Mr. Paulson also has a ripe opportunity. Both President Bush and Condoleezza Rice are too bogged down in the Middle East, and ideologically uncomfortable with China, to do more than occasionally trim the weeds of the U.S.-China relationship. While Mr. Paulson comes to his new office too late to become Mr. Bush's Bob Rubin, he does have three years to set himself up to be the next Kissinger for China. The business community, both governments and the media will listen to him if he is forceful and forthright.

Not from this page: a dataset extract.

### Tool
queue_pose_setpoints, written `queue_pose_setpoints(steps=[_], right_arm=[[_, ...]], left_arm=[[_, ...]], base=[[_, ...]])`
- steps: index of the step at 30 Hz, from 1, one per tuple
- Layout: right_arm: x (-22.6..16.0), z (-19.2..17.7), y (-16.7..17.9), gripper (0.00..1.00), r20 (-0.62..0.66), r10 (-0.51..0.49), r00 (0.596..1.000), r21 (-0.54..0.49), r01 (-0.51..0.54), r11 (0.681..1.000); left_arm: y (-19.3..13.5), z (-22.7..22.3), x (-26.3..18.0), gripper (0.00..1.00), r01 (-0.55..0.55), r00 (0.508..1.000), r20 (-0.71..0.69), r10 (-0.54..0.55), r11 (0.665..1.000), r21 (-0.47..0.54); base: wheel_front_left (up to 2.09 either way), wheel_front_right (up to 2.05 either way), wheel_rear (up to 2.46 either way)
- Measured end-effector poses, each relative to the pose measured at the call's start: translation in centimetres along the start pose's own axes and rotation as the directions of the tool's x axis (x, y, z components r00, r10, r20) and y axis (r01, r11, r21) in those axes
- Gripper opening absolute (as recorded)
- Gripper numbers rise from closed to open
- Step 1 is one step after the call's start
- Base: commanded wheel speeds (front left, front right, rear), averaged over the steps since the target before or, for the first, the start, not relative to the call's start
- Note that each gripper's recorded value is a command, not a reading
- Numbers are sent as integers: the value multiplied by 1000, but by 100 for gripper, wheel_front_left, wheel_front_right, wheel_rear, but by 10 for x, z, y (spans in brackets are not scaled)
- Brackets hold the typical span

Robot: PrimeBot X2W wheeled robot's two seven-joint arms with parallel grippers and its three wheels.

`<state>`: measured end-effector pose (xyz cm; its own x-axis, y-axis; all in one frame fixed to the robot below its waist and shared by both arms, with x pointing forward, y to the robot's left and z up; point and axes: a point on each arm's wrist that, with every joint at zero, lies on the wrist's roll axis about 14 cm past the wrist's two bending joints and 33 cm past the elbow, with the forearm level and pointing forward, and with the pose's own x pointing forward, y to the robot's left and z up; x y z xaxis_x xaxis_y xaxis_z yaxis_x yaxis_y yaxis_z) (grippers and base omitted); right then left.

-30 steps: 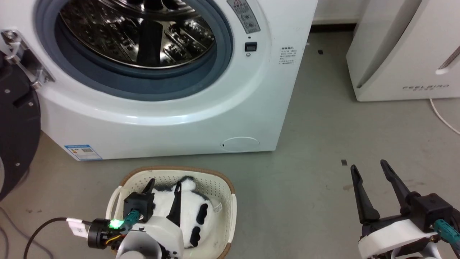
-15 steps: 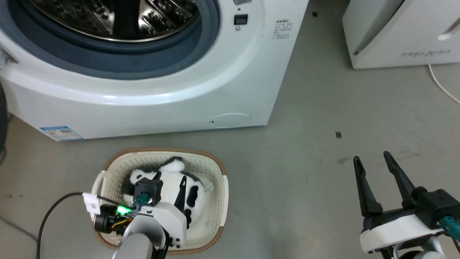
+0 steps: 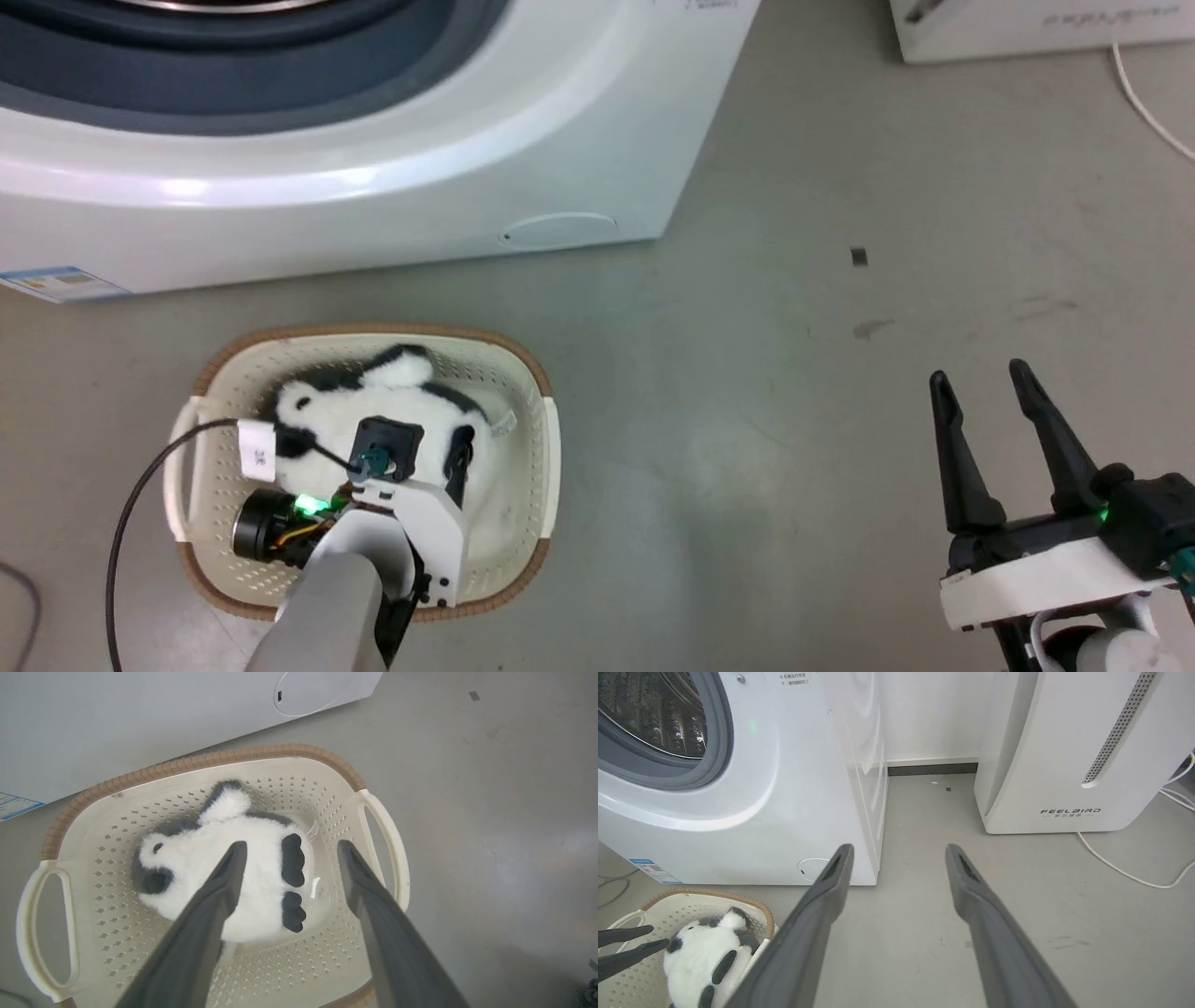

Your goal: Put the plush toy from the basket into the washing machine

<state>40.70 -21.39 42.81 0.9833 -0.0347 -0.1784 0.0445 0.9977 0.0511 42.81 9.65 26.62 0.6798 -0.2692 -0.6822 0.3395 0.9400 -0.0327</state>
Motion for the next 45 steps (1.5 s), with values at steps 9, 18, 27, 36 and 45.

It will be easier for Mr. Paulson to influence China than many think. Behind the bluster, the Chinese leadership under President Hu Jintao is uncertain and searching for where to take the country as it becomes an integrated part of the global community for the first time. China doesn't really know what it wants to be next. It just knows that it doesn't want to be what it used to be: a feudal country that foreigners could carve up like a ripe melon, eventually becoming a dysfunctional civilization that a messianic leader could bring to the edge of social and economic insanity. With WTO membership, China's doors are now permanently open. Foreigners are part of the Chinese business and social fabric and a restive Chinese population is increasingly demanding an accountable and honest government. Chinese leaders understand that there is a mismatch between their economic and political systems that needs to be aligned, but they aren't sure how to do it.
The current danger is that Chinese leaders will believe their own baloney, that America's main goal is to keep China poor and weak, and base their future course on that premise. The truth is, some in America have that agenda. But another truth is, we couldn't do it even if we wanted to.
We can't afford to let the ignorant and insular in both China and America teach, tease and taunt our two nations into an unnecessary and potentially cataclysmic collision. Mr. Paulson is 60 years old, wealthy as hell, and intrigued by China. What else does he have to do for the next couple of decades?
James McGregor is CEO of JL McGregor & Company, a China-focused research, advisory and investment firm. He is the author of “One Billion Customers: Lessons From the Front Lines of Doing Business in China” (Simon & Schuster, 2005).